_ACTIVITY:_ For the entries below, say how many lines hold the word "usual", with the number as the only reply.

##########

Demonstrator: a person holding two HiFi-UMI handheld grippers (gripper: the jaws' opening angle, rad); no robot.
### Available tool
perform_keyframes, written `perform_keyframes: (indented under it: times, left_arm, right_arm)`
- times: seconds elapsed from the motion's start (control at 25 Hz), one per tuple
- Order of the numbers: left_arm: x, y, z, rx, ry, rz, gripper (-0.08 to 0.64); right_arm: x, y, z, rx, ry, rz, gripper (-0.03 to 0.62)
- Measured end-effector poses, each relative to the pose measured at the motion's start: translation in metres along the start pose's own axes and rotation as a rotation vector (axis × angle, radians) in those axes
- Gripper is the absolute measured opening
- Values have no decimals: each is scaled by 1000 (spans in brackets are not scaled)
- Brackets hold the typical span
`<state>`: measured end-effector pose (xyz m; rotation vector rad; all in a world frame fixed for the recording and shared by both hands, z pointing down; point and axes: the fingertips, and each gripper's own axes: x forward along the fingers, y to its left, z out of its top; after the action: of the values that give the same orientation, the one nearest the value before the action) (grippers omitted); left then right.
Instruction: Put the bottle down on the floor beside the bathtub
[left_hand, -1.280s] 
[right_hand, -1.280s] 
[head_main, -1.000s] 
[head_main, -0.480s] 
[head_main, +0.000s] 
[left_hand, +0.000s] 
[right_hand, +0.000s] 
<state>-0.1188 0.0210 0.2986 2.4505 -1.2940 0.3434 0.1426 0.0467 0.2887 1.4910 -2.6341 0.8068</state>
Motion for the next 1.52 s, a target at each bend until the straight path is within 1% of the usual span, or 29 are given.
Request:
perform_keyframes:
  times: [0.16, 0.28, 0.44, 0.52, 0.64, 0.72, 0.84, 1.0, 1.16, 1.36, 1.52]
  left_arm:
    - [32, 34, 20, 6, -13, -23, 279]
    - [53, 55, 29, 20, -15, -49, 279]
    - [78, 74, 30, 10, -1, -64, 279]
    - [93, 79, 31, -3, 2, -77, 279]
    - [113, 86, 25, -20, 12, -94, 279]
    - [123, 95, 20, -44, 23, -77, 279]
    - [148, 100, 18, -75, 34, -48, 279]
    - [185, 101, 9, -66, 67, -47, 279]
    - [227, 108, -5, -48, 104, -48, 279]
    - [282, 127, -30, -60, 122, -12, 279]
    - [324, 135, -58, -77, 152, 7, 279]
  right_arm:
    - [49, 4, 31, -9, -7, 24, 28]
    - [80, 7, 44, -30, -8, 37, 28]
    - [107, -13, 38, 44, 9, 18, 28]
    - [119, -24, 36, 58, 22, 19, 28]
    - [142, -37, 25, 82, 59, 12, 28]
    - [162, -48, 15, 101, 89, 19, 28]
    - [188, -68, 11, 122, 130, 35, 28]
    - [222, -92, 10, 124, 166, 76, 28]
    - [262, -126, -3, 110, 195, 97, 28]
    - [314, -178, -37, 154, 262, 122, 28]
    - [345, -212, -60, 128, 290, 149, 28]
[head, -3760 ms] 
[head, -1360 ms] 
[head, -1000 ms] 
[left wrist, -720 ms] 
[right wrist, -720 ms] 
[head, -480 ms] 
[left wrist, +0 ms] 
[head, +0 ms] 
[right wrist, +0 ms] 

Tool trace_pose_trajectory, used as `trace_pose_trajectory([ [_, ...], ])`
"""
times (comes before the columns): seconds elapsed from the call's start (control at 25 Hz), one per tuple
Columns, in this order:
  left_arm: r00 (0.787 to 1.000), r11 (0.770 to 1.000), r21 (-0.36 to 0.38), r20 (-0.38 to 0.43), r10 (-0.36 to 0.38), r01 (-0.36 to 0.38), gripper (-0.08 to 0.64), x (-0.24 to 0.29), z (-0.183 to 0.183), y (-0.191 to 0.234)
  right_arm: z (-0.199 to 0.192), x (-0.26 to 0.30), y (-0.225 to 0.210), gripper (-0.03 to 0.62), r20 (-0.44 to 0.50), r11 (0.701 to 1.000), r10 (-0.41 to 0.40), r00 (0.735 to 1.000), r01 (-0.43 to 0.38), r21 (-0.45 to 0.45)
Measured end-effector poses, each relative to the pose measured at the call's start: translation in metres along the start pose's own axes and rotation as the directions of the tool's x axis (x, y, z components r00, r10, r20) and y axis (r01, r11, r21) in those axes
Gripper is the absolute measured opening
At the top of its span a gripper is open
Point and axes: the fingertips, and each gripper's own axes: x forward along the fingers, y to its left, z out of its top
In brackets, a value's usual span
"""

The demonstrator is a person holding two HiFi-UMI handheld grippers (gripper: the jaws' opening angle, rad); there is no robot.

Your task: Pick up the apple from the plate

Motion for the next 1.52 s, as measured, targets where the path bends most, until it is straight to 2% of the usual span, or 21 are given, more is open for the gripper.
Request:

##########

_EXERCISE RESULT:_ 3